~第二十二章 オリジナル~
P.12
初めてだった。本よりも短い文章、教科書に載ってる作品を読んでも、クラスメイトの作文を読んでも、夏休みの宿題で本を読んだ時も、カンナの歌詞よりもっと、もっと、長い文章を読んでも景色なんて見えなかったのに、見えた。たった数分前まで僕の人生でそんな景色なんて想像も出来なかったのに、急に浮かんだ。もちろん見たことも無い景色のはずなのに鮮明に。カンナといつきが僕を空から見る様子も鮮明に。二人の顔、1ミリも無いくらい空の高い所に行っても瞳が見える。お互いに何か言おうとしているのが分かる。でも言葉が出てこない。そして世界の向こう側へ。
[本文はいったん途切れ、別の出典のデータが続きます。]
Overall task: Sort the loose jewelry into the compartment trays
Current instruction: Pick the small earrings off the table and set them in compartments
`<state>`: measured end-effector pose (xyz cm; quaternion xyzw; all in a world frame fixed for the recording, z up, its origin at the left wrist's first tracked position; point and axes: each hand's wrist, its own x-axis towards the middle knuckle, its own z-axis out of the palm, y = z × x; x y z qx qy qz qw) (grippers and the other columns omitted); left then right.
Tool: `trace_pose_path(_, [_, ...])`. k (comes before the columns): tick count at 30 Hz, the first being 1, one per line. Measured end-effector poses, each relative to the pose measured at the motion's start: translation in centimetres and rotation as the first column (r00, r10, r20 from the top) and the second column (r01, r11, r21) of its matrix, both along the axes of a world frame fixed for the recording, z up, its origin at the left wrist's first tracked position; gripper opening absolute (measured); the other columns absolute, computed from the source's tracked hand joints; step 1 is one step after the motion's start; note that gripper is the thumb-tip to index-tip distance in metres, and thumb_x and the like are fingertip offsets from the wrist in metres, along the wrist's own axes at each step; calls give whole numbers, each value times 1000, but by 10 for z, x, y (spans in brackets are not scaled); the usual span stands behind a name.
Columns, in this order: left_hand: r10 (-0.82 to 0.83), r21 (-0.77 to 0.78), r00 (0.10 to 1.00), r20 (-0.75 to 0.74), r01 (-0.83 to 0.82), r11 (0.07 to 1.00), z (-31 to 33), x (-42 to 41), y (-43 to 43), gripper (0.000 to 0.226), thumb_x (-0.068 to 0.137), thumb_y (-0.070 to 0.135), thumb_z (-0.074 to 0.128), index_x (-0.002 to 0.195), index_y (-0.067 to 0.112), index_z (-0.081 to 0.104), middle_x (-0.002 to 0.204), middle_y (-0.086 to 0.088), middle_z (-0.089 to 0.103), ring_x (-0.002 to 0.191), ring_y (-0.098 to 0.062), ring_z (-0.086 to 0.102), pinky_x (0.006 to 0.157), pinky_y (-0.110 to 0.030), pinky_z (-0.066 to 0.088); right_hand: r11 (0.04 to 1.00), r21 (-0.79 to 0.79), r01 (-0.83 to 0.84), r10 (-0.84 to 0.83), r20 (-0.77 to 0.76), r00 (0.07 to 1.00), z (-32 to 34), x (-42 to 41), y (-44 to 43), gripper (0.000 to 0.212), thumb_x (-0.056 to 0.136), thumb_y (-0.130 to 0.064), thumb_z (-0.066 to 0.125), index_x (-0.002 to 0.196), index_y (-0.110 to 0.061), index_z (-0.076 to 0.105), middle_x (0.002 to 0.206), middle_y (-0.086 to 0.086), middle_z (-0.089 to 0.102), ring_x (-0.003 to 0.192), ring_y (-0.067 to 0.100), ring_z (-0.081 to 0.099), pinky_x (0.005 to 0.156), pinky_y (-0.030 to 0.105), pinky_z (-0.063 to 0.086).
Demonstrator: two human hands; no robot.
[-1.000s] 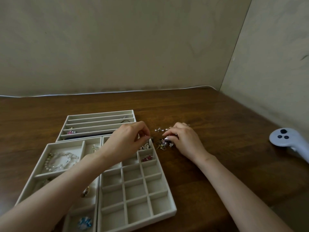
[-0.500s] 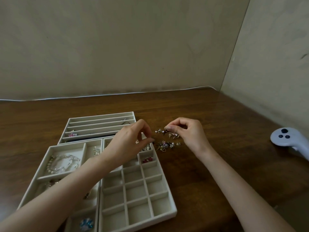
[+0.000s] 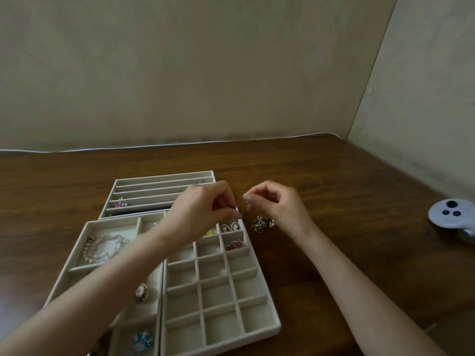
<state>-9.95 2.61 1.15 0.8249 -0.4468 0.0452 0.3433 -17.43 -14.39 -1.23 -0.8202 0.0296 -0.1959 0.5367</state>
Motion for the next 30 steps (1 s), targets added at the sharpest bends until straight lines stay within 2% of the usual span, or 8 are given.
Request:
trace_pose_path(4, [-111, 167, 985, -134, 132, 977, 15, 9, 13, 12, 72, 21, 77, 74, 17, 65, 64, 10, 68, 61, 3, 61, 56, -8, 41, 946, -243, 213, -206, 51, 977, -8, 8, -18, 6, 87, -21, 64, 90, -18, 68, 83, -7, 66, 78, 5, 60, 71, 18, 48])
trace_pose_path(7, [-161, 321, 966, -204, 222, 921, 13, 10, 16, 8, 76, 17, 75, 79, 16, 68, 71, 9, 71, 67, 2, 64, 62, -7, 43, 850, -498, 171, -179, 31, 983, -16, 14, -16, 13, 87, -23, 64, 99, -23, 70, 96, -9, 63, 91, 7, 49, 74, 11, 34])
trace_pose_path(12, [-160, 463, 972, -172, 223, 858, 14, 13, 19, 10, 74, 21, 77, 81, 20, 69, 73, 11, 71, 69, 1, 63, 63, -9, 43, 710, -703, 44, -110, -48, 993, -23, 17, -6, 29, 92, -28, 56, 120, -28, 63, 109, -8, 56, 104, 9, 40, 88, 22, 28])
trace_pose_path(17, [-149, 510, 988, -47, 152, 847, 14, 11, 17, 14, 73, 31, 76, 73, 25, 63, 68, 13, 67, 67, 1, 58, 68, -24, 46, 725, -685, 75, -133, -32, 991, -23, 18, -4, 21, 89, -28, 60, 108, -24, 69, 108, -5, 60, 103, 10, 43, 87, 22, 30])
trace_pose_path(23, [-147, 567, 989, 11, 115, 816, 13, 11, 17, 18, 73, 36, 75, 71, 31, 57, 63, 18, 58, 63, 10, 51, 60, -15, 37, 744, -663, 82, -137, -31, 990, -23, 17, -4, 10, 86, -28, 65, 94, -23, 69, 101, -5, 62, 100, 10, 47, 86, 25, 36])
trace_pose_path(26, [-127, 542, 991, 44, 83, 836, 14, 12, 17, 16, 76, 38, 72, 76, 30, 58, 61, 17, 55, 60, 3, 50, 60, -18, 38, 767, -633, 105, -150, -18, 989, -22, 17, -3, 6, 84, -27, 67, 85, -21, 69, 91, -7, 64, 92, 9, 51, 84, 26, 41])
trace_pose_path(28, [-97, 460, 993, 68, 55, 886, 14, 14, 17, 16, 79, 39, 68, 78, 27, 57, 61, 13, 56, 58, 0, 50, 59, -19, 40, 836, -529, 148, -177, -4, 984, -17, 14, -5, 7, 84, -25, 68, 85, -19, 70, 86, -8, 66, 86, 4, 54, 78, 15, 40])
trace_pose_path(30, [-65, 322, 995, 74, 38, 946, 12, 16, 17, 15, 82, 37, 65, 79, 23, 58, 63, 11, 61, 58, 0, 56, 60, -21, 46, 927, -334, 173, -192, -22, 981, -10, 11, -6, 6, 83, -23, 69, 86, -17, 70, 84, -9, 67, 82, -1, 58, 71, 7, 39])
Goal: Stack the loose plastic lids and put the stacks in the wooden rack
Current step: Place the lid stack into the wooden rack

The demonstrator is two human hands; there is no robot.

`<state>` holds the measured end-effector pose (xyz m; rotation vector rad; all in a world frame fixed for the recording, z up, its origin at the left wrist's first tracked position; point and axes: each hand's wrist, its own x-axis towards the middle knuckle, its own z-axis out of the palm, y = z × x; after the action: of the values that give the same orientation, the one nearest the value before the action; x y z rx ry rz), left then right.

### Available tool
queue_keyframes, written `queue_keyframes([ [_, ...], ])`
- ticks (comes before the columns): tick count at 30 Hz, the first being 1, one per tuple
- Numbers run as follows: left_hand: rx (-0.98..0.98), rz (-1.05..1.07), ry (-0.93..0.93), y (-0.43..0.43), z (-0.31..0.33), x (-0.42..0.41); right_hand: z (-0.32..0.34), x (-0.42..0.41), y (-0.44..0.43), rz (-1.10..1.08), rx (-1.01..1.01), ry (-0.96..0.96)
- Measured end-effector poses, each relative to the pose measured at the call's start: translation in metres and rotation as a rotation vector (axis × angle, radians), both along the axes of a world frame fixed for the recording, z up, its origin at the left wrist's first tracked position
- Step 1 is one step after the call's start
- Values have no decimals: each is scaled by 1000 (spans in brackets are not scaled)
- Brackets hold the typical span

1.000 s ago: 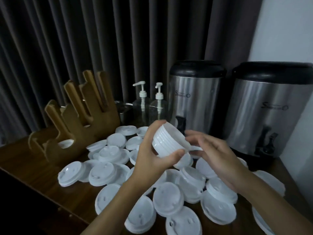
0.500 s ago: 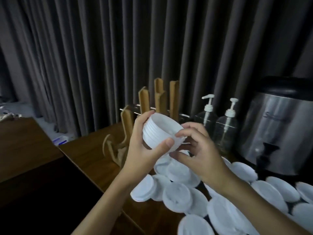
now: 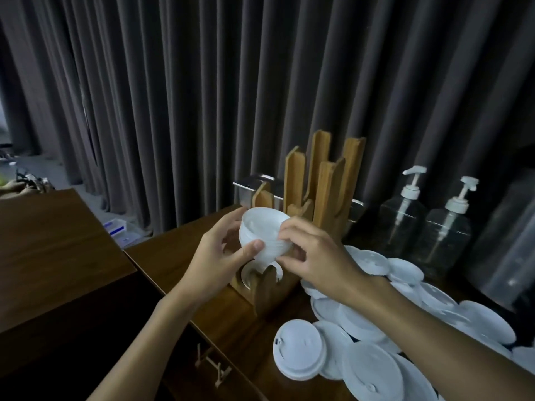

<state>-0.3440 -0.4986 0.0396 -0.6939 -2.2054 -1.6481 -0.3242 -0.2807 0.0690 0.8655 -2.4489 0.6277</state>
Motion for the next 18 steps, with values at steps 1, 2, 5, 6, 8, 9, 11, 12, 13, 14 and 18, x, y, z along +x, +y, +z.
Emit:
queue_keyframes([
  [1,-9,13,-23,-2,-5,-5,-2,-5,-1,-8,34,-5],
  [2,-19,22,-39,-4,-9,-9,-4,-10,-3,-13,64,-11],
  [5,-52,45,-70,-7,-22,-20,-8,-21,-5,-18,126,-30],
  [6,-66,47,-77,-7,-25,-24,-10,-24,-5,-21,138,-40],
  [8,-97,50,-88,-9,-34,-29,-14,-29,-4,-23,158,-53],
  [9,-114,53,-91,-10,-39,-32,-17,-31,-3,-25,166,-59],
  [11,-141,60,-106,-11,-47,-34,-22,-35,-1,-32,177,-89],
  [12,-152,62,-116,-11,-51,-34,-25,-37,0,-39,193,-102],
  [13,-162,62,-123,-12,-54,-34,-28,-40,1,-49,214,-111],
  [14,-173,62,-127,-12,-56,-33,-32,-42,2,-59,231,-119],
  [18,-228,80,-130,-14,-68,-30,-48,-47,0,-81,242,-145],
])
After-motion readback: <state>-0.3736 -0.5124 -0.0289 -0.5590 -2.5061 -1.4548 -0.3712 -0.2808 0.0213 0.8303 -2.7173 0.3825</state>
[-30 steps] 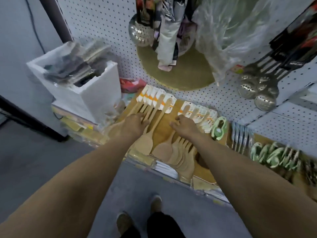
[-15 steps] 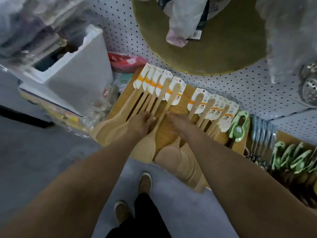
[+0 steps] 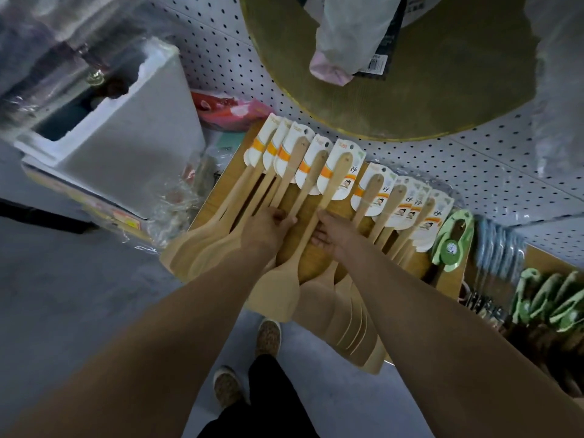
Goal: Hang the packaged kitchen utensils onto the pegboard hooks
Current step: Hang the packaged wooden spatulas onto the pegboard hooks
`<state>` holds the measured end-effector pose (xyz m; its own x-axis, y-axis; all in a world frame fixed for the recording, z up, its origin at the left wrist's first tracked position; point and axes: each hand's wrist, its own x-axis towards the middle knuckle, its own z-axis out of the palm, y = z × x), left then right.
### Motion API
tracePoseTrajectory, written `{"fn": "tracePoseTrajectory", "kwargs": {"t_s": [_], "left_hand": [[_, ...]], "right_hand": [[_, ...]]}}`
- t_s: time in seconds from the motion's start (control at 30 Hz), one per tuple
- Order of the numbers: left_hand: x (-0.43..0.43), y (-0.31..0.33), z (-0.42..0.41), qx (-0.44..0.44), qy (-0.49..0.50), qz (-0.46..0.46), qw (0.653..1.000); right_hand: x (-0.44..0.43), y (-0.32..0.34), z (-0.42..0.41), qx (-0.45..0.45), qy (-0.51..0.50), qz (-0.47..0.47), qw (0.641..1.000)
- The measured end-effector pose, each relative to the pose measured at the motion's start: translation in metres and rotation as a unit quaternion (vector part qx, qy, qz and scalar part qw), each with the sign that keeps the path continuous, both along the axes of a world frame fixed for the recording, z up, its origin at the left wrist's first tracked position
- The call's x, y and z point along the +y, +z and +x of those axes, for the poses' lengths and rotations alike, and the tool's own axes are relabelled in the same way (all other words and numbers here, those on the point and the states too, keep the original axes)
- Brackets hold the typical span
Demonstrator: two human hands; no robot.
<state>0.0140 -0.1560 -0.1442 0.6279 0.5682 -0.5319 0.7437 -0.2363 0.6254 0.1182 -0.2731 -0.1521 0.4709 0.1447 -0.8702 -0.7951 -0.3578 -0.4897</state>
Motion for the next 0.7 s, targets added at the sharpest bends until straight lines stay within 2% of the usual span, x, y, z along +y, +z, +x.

「なんかね、僕・・・この人の気持ち分かるんだ。言えないって気持ち。なんて言うのかな、お互い分かってるのに言葉が出てこない気持ち。なんか分かるんだ。それがさ、なんか凄い分かるんだ。」
正座をしていたカンナがメモを見せてくれる。
『ありがとう。作ってよかった。』
「やっぱり僕最初でよかった。カンナの後なんか見せられないもん。」
「うん・・・やっぱすっげぇ。二人とも。すげぇ・・・」
「じゃぁ、いつきの見せてよ。今日さ、カンナと話してたんだけど、ピストルズみたいな歌詞なんじゃないかって話してたんだ。いつきらしい歌詞なんだって楽しみにしてたんだよ。」